WHAT TO PRODUCE. Once the line containing "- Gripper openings" is found in the entries below, reproduce it and every line after it, stopping at and including the line containing "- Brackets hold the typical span"; reproduce nothing else, and keep each line exact.

RECORDS FOR THIS EXERCISE.
--- START ---

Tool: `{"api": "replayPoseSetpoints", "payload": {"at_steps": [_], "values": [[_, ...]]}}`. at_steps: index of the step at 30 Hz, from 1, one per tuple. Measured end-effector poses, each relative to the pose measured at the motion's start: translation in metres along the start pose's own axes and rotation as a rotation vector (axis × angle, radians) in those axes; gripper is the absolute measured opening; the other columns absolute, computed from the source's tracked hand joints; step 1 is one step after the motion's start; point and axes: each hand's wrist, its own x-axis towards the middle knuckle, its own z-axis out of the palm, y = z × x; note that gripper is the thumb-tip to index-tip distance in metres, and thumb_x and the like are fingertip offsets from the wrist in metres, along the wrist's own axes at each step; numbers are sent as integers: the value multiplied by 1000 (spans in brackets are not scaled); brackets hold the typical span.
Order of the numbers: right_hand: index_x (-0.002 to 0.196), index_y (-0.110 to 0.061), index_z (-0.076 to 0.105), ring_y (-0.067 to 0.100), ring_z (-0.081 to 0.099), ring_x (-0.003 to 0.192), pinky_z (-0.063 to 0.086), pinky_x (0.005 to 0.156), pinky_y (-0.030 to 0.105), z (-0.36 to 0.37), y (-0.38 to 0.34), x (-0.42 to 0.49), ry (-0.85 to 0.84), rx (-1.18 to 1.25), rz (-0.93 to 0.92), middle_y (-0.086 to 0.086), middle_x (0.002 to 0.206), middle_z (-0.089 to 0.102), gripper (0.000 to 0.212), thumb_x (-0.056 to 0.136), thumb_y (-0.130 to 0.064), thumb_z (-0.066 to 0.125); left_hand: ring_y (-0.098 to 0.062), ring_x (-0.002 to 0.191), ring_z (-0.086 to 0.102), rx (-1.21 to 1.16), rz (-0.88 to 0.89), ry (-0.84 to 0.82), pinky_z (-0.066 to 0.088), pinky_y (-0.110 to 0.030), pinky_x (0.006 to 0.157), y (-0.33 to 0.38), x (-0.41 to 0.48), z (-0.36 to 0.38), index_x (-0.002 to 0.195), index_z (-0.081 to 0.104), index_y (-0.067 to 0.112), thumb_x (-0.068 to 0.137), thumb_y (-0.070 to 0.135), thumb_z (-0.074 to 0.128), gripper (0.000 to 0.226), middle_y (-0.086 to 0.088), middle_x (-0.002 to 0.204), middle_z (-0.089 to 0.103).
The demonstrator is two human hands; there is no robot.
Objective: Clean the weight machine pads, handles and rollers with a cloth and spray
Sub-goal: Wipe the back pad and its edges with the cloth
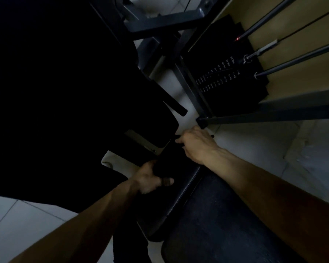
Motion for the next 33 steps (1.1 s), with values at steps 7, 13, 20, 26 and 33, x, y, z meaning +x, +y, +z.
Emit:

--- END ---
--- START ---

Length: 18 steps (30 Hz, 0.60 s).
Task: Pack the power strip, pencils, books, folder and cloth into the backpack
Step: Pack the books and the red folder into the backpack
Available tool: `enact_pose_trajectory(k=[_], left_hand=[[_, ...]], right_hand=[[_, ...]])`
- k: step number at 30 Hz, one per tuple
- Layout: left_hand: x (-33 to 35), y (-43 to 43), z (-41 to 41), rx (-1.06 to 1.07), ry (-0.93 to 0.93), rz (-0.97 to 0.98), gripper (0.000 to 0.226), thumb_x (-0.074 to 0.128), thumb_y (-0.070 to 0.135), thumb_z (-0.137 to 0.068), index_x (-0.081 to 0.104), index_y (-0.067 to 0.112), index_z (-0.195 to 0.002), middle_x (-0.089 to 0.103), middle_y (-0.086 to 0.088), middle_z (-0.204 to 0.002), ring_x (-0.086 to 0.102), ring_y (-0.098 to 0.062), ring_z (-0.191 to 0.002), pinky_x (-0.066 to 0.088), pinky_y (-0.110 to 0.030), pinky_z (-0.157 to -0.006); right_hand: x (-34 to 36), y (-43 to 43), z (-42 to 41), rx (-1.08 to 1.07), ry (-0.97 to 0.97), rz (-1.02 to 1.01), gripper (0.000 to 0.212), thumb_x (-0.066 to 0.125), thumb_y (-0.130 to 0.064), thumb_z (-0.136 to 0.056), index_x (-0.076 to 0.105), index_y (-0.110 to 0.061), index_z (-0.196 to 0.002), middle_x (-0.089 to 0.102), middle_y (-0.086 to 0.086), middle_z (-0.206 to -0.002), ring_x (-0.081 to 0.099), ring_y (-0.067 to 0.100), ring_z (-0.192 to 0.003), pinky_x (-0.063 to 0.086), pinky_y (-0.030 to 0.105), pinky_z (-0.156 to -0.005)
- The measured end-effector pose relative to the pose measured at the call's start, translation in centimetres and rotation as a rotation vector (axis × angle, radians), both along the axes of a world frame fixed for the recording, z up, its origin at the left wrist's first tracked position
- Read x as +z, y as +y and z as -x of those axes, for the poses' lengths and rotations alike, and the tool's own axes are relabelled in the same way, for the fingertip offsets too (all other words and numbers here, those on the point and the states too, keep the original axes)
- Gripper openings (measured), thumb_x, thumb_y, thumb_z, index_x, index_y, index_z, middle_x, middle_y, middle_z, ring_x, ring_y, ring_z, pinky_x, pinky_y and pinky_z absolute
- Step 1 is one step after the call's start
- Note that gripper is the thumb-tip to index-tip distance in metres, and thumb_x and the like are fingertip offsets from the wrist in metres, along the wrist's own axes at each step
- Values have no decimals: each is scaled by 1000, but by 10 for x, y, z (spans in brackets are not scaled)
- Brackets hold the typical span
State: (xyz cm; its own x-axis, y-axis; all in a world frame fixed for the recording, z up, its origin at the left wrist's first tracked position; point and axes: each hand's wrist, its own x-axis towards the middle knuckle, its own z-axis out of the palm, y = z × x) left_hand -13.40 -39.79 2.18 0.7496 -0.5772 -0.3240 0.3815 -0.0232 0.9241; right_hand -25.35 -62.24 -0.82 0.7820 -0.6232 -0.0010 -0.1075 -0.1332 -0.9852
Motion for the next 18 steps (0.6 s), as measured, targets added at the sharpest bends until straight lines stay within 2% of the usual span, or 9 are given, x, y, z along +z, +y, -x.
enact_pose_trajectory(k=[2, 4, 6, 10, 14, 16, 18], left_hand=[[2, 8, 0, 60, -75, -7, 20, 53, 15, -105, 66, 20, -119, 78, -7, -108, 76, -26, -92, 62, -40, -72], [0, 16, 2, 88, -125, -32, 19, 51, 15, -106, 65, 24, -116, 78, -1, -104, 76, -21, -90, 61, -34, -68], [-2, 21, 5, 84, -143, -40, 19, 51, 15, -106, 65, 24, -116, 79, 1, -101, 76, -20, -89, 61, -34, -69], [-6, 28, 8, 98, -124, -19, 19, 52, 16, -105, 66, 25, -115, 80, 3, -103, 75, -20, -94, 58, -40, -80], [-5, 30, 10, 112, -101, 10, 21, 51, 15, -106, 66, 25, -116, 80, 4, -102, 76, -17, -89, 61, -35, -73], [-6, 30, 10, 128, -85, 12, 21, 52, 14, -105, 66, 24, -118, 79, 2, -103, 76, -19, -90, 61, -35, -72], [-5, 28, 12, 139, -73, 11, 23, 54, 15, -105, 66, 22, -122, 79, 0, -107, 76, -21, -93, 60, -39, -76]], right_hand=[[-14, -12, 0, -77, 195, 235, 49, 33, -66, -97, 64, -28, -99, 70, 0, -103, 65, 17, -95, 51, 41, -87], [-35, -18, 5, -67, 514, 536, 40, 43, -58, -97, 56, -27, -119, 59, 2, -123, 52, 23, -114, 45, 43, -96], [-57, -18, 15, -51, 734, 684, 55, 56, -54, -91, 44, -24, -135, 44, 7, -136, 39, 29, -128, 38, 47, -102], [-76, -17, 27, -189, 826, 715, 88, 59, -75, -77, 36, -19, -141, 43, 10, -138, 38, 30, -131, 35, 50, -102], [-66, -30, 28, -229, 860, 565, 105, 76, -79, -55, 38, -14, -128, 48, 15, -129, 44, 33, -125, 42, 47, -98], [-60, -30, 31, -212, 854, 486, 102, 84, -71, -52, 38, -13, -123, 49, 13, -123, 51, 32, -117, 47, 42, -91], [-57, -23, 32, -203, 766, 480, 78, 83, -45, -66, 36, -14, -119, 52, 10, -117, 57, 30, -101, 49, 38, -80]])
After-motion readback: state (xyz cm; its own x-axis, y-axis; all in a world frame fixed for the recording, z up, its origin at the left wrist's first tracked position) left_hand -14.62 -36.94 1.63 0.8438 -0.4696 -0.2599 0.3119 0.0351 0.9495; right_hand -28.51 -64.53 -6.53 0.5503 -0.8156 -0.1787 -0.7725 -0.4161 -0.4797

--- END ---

EXERCISE RESPONSE.
- Gripper openings (measured), thumb_x, thumb_y, thumb_z, index_x, index_y, index_z, middle_x, middle_y, middle_z, ring_x, ring_y, ring_z, pinky_x, pinky_y and pinky_z absolute
- Step 1 is one step after the call's start
- Note that gripper is the thumb-tip to index-tip distance in metres, and thumb_x and the like are fingertip offsets from the wrist in metres, along the wrist's own axes at each step
- Values have no decimals: each is scaled by 1000, but by 10 for x, y, z (spans in brackets are not scaled)
- Brackets hold the typical span

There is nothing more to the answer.